• [Problem to work on]: In the listing below, how many lines contain the string "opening"? Reply with the number alone.

-*-

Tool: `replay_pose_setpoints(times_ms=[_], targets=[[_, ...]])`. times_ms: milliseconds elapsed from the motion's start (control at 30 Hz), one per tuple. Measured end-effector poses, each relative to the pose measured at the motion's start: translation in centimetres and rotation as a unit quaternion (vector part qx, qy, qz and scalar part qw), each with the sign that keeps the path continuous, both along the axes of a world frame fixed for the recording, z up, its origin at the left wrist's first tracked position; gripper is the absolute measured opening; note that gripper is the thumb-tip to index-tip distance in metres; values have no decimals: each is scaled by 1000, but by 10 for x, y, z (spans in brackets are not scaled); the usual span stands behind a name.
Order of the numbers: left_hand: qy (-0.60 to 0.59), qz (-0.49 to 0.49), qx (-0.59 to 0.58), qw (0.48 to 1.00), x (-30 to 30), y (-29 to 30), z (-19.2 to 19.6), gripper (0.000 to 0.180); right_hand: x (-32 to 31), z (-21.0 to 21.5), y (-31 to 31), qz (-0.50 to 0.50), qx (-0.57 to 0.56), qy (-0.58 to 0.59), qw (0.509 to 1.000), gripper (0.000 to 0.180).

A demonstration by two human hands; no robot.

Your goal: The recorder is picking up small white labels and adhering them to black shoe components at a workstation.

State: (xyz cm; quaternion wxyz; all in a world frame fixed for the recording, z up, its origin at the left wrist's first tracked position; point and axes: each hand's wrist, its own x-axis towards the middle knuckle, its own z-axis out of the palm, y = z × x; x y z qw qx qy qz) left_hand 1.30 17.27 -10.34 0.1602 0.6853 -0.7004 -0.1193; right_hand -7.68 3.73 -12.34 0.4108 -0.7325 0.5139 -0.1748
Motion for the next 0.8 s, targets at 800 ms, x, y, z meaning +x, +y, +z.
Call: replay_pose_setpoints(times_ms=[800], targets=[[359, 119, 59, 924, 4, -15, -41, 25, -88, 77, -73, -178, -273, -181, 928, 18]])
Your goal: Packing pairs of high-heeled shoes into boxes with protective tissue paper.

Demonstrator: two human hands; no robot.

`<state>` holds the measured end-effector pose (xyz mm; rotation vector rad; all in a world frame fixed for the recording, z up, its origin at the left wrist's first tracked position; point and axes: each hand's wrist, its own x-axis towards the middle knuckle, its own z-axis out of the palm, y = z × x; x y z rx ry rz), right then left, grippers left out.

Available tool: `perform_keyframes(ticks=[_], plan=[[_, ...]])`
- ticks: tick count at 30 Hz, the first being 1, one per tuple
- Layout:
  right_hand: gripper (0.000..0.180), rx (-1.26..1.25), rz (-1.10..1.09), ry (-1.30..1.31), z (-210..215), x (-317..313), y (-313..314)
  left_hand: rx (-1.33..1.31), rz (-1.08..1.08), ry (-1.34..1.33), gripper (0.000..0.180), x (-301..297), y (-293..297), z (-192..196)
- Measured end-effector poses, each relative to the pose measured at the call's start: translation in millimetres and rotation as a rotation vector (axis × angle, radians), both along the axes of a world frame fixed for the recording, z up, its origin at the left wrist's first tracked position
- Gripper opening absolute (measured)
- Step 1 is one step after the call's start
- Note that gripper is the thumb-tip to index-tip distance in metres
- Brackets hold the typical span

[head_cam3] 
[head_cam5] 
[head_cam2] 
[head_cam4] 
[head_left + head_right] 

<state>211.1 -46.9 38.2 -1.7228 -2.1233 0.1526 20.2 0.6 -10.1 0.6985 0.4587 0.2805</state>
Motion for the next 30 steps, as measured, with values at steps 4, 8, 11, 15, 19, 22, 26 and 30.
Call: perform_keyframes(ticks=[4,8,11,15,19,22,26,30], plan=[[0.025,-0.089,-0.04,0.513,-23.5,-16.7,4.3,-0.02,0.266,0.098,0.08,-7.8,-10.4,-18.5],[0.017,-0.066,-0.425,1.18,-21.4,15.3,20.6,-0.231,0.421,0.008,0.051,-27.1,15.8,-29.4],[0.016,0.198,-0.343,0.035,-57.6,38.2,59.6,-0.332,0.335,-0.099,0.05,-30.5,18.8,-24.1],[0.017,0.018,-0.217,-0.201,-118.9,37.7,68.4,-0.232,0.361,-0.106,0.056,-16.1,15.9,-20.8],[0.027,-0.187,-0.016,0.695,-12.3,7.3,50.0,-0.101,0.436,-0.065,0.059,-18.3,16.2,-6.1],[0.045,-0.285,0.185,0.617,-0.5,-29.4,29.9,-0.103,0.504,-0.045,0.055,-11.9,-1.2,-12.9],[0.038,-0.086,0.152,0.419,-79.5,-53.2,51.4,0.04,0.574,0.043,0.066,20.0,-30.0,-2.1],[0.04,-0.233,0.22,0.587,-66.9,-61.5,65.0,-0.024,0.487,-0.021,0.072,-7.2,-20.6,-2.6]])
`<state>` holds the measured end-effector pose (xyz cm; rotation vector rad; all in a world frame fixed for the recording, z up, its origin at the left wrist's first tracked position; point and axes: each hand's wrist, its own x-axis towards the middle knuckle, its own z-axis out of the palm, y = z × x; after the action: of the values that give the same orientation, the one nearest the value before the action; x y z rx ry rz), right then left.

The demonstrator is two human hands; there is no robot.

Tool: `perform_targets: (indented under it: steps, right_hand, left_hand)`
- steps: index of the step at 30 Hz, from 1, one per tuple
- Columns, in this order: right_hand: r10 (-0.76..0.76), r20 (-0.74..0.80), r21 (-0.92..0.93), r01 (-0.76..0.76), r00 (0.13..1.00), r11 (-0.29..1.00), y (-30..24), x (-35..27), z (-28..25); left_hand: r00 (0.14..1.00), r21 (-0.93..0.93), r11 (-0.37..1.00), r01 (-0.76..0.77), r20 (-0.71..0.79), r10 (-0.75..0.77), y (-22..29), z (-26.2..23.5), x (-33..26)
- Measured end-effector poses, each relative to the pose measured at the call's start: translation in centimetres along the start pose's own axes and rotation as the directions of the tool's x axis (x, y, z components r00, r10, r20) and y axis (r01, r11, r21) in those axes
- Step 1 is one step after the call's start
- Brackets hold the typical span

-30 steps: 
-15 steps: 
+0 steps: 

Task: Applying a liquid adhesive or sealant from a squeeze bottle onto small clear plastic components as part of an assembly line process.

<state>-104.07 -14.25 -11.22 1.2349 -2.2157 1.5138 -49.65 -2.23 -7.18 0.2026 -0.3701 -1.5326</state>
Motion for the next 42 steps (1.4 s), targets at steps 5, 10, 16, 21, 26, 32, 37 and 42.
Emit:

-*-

• [Task solution]: 2